Comparison between average trip duration in most and less favorite routes:
For user type Subscriber is dominated by male gender for each type of trip duration. The most common type of tripduration is for Short Trip followed by Medium Trip and finally for Long trips, with a significant comparison of frequencies for each type of rent.
Meanwhile, for user type Customer is more dominated by female gender for each type of trip duration. The type of trip duration that occurs is the same as user type Subscriber (Short Trip - Medium trip - Long trip), there is no significant comparison between each gender in every trip duration type.
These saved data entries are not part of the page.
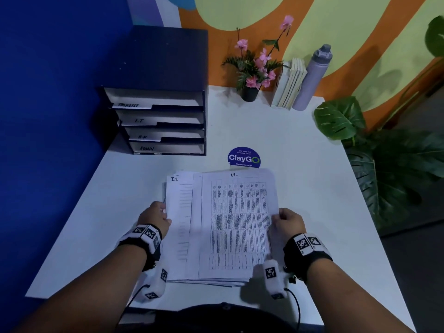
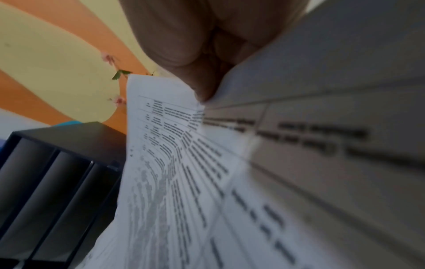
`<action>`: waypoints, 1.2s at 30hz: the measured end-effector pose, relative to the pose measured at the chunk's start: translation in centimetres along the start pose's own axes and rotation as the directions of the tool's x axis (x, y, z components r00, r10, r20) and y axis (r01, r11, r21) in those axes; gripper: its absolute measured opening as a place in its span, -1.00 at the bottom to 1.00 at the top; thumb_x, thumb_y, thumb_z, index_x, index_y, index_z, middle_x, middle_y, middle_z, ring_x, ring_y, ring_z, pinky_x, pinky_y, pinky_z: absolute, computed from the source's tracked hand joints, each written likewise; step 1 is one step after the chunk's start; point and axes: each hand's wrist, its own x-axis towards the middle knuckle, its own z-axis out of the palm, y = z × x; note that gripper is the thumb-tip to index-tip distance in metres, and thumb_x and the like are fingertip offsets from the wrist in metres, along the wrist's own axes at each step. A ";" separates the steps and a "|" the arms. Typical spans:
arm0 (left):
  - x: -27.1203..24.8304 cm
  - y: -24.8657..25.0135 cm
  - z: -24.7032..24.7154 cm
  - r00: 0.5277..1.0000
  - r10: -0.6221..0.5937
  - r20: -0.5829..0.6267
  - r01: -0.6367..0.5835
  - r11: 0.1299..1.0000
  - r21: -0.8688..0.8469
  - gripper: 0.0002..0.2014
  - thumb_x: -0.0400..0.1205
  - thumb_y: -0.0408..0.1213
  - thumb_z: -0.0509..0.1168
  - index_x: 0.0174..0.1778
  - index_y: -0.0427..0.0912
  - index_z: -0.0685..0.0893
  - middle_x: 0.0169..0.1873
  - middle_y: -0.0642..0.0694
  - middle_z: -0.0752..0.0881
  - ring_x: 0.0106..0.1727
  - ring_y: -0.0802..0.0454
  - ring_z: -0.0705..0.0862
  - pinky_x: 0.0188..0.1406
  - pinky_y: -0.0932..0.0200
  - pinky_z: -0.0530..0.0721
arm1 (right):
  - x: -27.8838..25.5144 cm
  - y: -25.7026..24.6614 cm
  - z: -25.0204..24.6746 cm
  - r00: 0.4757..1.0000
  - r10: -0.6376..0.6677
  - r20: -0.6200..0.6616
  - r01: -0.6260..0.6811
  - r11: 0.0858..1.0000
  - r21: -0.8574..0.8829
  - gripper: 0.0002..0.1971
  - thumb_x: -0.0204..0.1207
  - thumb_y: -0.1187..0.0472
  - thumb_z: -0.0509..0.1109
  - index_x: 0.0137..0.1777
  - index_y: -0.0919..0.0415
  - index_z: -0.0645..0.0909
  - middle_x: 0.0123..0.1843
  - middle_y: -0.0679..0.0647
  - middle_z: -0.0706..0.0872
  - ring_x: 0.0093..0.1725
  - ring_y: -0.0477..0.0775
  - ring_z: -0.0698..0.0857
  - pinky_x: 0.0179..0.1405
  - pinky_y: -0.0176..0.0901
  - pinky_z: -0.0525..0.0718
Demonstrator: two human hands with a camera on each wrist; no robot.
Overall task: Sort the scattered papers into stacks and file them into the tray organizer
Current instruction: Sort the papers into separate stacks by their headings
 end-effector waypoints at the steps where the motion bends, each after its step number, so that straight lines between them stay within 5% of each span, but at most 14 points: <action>1: -0.1 -0.1 -0.1 1.000 -0.001 -0.024 0.001 1.000 -0.028 -0.68 0.54 -0.43 0.31 0.23 -0.24 0.58 -0.08 -0.11 0.71 -0.04 -0.05 0.64 0.00 0.26 0.50 | 0.0 0.1 0.0 1.000 0.016 0.000 -0.016 0.999 0.033 -0.82 0.58 0.33 0.30 -0.25 0.20 0.62 -0.36 0.14 0.70 -0.34 0.12 0.65 -0.34 -0.22 0.62; 5: -0.5 0.2 -0.6 0.994 0.011 -0.112 -0.020 0.997 -0.080 -0.79 0.57 -0.44 0.20 0.02 -0.17 0.67 -0.05 -0.08 0.71 -0.07 -0.09 0.64 -0.11 0.26 0.48 | 0.0 0.0 0.2 0.996 0.076 0.037 -0.077 0.997 0.023 -0.75 0.45 0.46 0.35 -0.38 0.15 0.58 -0.35 0.12 0.70 -0.31 0.11 0.64 -0.33 -0.18 0.59; 8: -0.7 1.1 -1.0 0.995 0.039 -0.088 -0.048 0.993 -0.103 -0.87 0.55 -0.24 0.28 -0.03 -0.10 0.69 -0.02 -0.13 0.67 -0.08 -0.10 0.64 -0.02 0.18 0.55 | 0.1 -0.4 0.6 0.990 0.120 0.068 -0.123 0.992 0.040 -0.72 0.28 0.44 0.44 -0.50 0.16 0.45 -0.45 0.15 0.58 -0.32 0.12 0.56 -0.34 -0.02 0.58; 11: -1.2 2.2 -0.8 0.998 0.057 -0.028 -0.061 0.980 -0.189 -0.73 0.57 -0.05 0.32 0.11 -0.08 0.58 -0.07 -0.06 0.64 -0.07 -0.07 0.61 0.00 0.15 0.53 | 0.9 0.0 1.3 0.992 0.097 0.085 -0.104 0.991 0.084 -0.84 0.11 0.29 0.45 -0.54 0.09 0.53 -0.43 0.17 0.64 -0.31 0.14 0.62 -0.20 0.21 0.73; 14: -1.2 2.9 -0.4 0.997 0.040 0.059 -0.023 0.967 -0.252 -0.48 0.54 -0.11 0.42 0.38 -0.14 0.46 0.16 -0.08 0.68 0.18 -0.13 0.65 0.17 0.09 0.58 | 0.7 0.3 1.8 0.986 0.108 0.126 -0.131 0.973 0.190 -0.82 0.00 0.29 0.47 -0.58 0.07 0.51 -0.45 0.21 0.61 -0.35 0.17 0.60 -0.28 0.30 0.70; 17: -1.1 3.3 -0.1 0.991 0.046 0.122 -0.017 0.973 -0.231 -0.29 0.50 -0.18 0.48 0.54 -0.14 0.33 0.38 -0.16 0.57 0.39 -0.16 0.54 0.35 0.06 0.50 | -0.5 0.0 1.6 0.981 0.121 0.149 -0.158 0.951 0.265 -0.74 0.12 0.52 0.47 -0.42 0.13 0.59 -0.41 0.21 0.64 -0.26 0.16 0.58 -0.24 0.10 0.56; 20: -1.3 3.6 0.2 0.991 0.055 0.123 -0.022 0.967 -0.253 -0.24 0.47 -0.30 0.52 0.56 -0.20 0.32 0.39 -0.16 0.56 0.35 -0.12 0.56 0.28 0.15 0.46 | -0.7 0.3 1.2 0.975 0.144 0.170 -0.192 0.931 0.309 -0.75 0.26 0.61 0.41 -0.32 0.24 0.55 -0.40 0.20 0.63 -0.26 0.15 0.55 -0.18 0.06 0.50; 23: -1.7 3.8 0.1 0.991 0.099 0.091 -0.069 0.956 -0.287 -0.39 0.47 -0.40 0.49 0.43 -0.22 0.44 0.24 -0.14 0.66 0.11 -0.01 0.61 0.11 0.23 0.49 | -1.3 -0.5 1.1 0.974 0.103 0.202 -0.160 0.944 0.288 -0.79 0.26 0.28 0.48 -0.36 0.11 0.47 -0.37 0.16 0.62 -0.31 0.08 0.56 -0.24 0.00 0.52; 26: -2.1 3.9 -0.4 0.989 0.128 0.073 -0.097 0.938 -0.333 -0.43 0.49 -0.46 0.47 0.41 -0.19 0.47 0.19 -0.10 0.67 0.13 0.02 0.62 0.12 0.24 0.49 | -1.0 -1.1 1.1 0.995 0.012 0.101 -0.029 0.985 0.172 -0.79 0.41 0.11 0.46 -0.26 0.13 0.46 -0.34 0.09 0.63 -0.36 0.05 0.58 -0.29 -0.11 0.58; 28: -2.3 3.8 -0.8 0.988 0.133 0.074 -0.099 0.931 -0.351 -0.41 0.50 -0.47 0.45 0.44 -0.13 0.45 0.21 -0.08 0.67 0.16 0.01 0.61 0.19 0.21 0.49 | -0.2 -1.3 1.1 0.999 -0.009 0.039 0.003 0.990 0.140 -0.79 0.41 0.13 0.44 -0.03 0.14 0.52 -0.18 0.08 0.73 -0.24 0.09 0.70 -0.17 -0.05 0.71; 30: -2.5 3.9 -1.1 0.984 0.152 0.092 -0.107 0.922 -0.371 -0.41 0.53 -0.49 0.41 0.46 -0.07 0.45 0.18 0.00 0.65 0.17 0.04 0.59 0.21 0.22 0.48 | 0.8 -0.9 1.3 0.995 -0.008 0.096 -0.012 0.980 0.199 -0.51 0.28 0.08 0.48 0.25 0.03 0.51 -0.03 0.10 0.79 -0.06 0.17 0.77 0.04 0.18 0.75; 36: -2.7 3.9 0.0 0.928 0.302 0.219 -0.148 0.837 -0.526 -0.53 0.58 -0.42 0.35 0.12 0.38 0.63 0.14 0.22 0.74 0.22 0.14 0.69 0.28 0.05 0.63 | 0.1 -2.1 2.1 0.971 -0.082 0.223 -0.006 0.930 0.368 -0.64 0.39 0.29 0.48 0.21 0.12 0.64 0.09 0.22 0.79 0.04 0.30 0.76 0.13 0.28 0.72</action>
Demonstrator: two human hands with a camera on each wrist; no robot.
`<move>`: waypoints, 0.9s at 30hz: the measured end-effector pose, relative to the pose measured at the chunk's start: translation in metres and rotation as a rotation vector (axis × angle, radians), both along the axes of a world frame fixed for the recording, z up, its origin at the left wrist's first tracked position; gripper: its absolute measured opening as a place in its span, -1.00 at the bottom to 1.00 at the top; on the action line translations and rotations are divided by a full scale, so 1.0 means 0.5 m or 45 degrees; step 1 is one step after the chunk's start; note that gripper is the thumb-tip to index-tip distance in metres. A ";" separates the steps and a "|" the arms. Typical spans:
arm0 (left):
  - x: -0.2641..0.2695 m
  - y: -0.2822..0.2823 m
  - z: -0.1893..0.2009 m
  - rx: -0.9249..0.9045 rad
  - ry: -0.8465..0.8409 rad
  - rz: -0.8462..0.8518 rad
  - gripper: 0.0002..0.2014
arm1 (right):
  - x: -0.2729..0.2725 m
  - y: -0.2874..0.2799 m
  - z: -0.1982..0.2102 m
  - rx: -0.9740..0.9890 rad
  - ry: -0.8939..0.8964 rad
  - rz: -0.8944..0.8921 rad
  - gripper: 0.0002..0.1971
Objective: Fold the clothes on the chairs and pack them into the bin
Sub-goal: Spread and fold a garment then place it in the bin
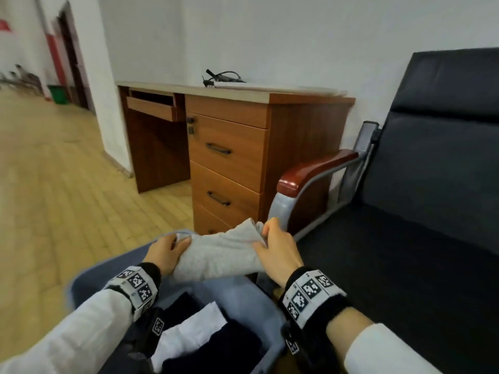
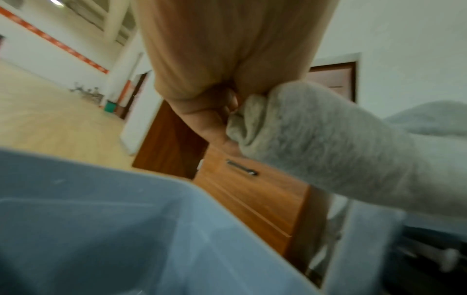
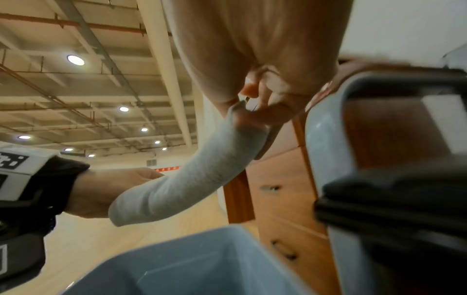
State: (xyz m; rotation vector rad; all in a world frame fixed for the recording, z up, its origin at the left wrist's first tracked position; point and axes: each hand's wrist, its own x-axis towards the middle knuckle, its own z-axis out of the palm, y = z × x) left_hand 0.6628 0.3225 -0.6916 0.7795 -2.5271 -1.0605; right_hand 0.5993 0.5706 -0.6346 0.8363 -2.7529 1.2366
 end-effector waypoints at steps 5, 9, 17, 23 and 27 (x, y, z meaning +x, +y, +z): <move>0.016 -0.133 -0.160 0.266 -0.181 0.196 -0.64 | -0.016 -0.153 -0.161 0.096 -0.100 0.003 -0.67; 0.002 -0.165 -0.258 0.923 -0.186 0.335 -0.59 | -0.052 -0.220 -0.266 0.127 -0.273 -0.088 -0.50; -0.018 -0.237 -0.411 0.803 -0.306 0.599 -0.75 | -0.146 -0.365 -0.429 0.314 -0.701 0.138 -0.62; 0.003 -0.261 -0.481 0.796 -0.290 0.867 -0.80 | -0.143 -0.451 -0.520 0.446 -0.838 0.336 -0.52; 0.005 -0.266 -0.509 0.839 -0.316 0.906 -0.71 | -0.132 -0.470 -0.567 0.576 -0.856 0.329 -0.49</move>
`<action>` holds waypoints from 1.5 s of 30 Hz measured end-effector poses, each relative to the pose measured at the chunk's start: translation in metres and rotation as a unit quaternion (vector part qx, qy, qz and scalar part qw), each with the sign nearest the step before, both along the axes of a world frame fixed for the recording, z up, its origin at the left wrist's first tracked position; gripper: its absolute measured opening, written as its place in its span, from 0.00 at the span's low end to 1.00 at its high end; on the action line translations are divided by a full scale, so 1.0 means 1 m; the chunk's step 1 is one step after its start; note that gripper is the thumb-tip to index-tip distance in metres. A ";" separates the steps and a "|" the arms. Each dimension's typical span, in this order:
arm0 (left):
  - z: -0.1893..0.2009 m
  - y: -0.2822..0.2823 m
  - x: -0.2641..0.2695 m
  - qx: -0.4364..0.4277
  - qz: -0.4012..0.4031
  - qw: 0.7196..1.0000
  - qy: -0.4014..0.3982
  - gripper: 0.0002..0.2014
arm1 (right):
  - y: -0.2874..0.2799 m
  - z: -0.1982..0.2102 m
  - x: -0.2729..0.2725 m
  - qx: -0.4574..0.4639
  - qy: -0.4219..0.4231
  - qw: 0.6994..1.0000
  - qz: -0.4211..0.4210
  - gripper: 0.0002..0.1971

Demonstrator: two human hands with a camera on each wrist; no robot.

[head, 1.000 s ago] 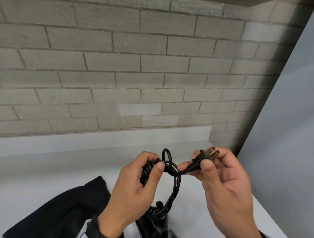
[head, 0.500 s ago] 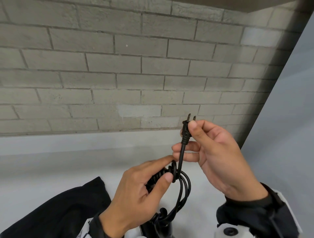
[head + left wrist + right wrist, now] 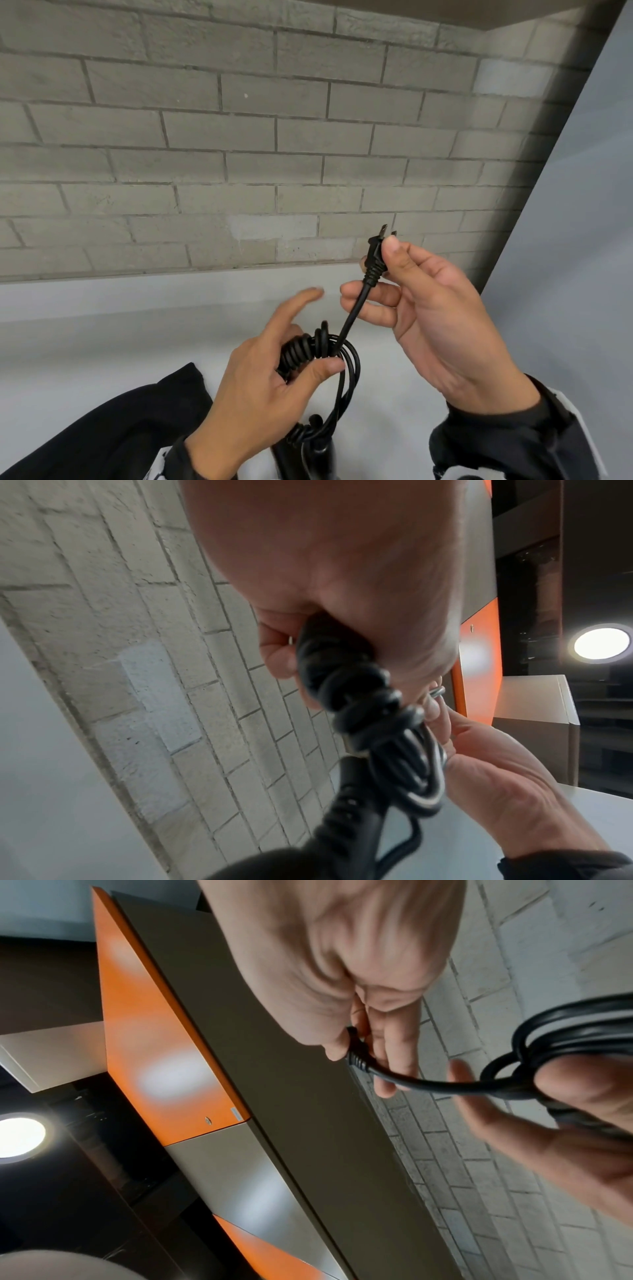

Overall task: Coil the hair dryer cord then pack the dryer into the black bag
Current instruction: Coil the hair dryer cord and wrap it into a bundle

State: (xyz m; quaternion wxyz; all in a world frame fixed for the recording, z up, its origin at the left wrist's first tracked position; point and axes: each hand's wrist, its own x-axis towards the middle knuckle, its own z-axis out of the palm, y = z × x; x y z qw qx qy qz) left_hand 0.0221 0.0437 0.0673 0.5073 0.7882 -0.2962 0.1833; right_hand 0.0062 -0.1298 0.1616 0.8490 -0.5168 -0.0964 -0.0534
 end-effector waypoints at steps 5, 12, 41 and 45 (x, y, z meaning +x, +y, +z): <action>0.002 0.002 -0.001 0.034 0.000 0.999 -0.015 0.18 | -0.005 0.002 0.003 0.015 0.002 1.000 -0.022 0.12; 0.006 0.003 -0.004 0.060 -0.015 0.998 -0.020 0.18 | -0.008 0.009 0.004 0.027 -0.006 0.999 -0.035 0.09; -0.003 0.007 0.001 0.036 0.010 0.999 0.008 0.20 | -0.030 -0.078 0.020 -0.373 -0.152 0.899 -0.169 0.18; -0.002 0.006 0.000 0.027 -0.003 1.000 0.013 0.18 | -0.027 -0.092 0.010 -0.489 -0.144 0.853 -0.108 0.07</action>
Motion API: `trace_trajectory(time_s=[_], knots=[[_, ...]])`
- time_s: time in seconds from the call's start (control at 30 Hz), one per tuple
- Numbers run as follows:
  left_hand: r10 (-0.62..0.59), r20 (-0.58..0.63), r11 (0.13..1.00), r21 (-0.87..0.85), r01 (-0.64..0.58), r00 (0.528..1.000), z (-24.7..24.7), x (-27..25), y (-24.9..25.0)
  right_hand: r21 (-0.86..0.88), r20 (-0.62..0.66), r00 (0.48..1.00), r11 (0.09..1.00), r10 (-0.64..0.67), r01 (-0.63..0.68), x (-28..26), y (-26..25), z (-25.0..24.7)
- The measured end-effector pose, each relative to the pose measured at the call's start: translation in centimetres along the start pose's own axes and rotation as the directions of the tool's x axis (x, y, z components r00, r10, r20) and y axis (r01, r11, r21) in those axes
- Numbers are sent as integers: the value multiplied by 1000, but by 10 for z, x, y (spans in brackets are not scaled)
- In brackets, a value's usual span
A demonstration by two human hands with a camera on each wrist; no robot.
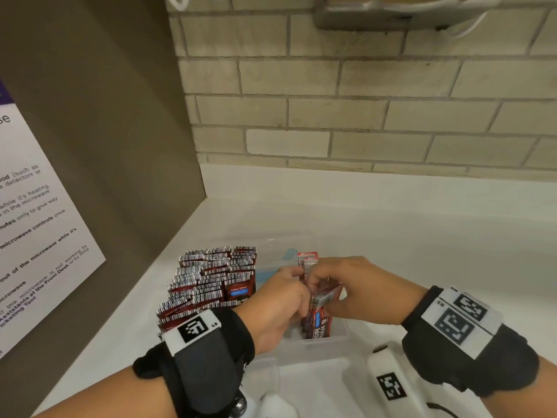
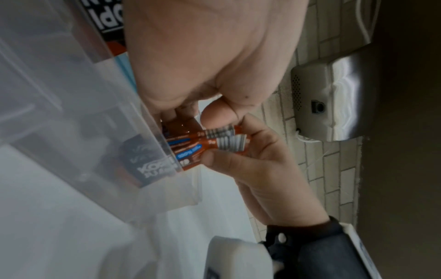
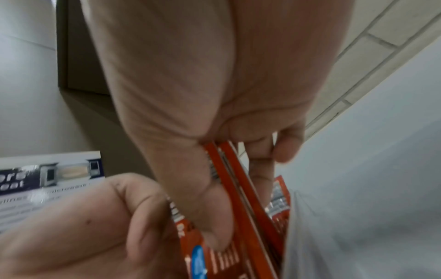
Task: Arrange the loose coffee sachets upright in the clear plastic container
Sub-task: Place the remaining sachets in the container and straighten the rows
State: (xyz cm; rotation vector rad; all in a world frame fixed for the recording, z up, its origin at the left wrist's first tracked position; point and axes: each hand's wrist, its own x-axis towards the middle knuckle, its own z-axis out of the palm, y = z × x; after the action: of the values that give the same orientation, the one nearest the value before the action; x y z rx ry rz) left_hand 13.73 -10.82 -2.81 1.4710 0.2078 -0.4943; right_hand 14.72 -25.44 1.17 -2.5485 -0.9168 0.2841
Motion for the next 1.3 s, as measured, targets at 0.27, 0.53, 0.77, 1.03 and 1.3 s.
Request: trace_trajectory(time_s=[0.27,0.53,0.77,1.03,1.3], knots=[[236,171,965,74,-251,957,3,-40,26,488,13,997,871,-77,61,-3,-5,-49],[444,228,895,-61,-442,867,-24,-77,49,713,-376,925,653,50,254,4,-40,-55],[534,30,845,18,-534,845,-38,-84,45,823,-458,865,467,207,324,14,-71,-4],[497,-60,854,-141,-501,866,-35,-85,28,784,-533,797,520,283,339,29,-68,12],[473,-195,863,-93,-497,859,-34,-80,27,803,-559,774,428,298,415,20,-63,0]])
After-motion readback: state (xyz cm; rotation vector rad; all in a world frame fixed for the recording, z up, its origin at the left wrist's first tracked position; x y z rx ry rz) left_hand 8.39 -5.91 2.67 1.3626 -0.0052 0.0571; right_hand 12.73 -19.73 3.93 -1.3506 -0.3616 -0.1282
The most busies day for bike rent is in Thursday with total 8470 rent happened on that day during August 2019.
On Thursday, the type of trip duration that occurred the most was short trips with the percentage of 73% followed by Medium trips with the percentage of 19.8% and the last one was Long Trips. The total duration of rent is directly proportional to the frequency of trip duration type, the more the total borrowed duration for a certain type of duration, the greater the accumulated total time borrowed on that day. The average trip duration for each type:
Cycle hour of rent during weekday : Peak hours occur at 6-8 in the morning and 5-7 at night.
Peak hours occur between 6-8 in the morning can be happened because during those hour most people usually will go to work or school, and peak hours between 5-7 at night are due to most people just finished their daily activity and want to go back to their home.
Cycle hour of rent during weekend : During weekend there are no peak hours like in weekday, frequency of bike rent happened on every hour are relatively stable but the frequency of rent is not as much as on weekday.